- _How to complete this task_
Below are lines of data; give the number of them that contain "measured", and only that.

- _Data excerpt_
---

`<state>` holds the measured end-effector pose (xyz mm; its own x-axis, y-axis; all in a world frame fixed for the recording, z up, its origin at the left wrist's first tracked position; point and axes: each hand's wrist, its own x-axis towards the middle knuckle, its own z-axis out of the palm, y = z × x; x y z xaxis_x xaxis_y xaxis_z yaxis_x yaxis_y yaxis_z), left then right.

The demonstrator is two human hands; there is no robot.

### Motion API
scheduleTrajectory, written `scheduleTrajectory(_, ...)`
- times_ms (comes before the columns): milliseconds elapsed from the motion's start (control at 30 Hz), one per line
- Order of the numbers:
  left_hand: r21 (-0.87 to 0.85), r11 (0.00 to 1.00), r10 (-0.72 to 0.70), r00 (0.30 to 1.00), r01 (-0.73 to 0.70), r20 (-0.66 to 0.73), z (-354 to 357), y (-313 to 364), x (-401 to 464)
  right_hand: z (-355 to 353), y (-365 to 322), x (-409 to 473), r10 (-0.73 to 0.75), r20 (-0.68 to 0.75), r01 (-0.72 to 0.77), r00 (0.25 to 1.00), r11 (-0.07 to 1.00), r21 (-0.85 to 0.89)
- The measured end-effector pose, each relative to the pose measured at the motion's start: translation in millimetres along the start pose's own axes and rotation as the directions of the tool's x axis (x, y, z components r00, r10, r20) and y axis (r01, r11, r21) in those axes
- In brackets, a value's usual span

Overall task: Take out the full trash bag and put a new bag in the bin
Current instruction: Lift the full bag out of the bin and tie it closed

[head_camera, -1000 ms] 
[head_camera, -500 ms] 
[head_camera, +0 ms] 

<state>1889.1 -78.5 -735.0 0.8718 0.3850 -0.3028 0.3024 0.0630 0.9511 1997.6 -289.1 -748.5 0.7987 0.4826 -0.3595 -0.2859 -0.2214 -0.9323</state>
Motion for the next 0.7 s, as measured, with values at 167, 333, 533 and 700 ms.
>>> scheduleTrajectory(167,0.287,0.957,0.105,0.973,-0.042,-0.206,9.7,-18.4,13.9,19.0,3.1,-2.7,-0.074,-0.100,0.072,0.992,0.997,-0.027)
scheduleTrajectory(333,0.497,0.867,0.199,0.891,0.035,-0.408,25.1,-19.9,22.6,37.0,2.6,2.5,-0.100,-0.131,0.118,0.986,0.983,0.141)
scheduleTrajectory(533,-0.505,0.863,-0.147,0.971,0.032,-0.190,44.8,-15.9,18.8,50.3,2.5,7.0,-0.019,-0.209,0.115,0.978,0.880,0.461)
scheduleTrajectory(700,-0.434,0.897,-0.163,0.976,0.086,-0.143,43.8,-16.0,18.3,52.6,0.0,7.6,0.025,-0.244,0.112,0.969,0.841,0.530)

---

- _Exercise solution_
3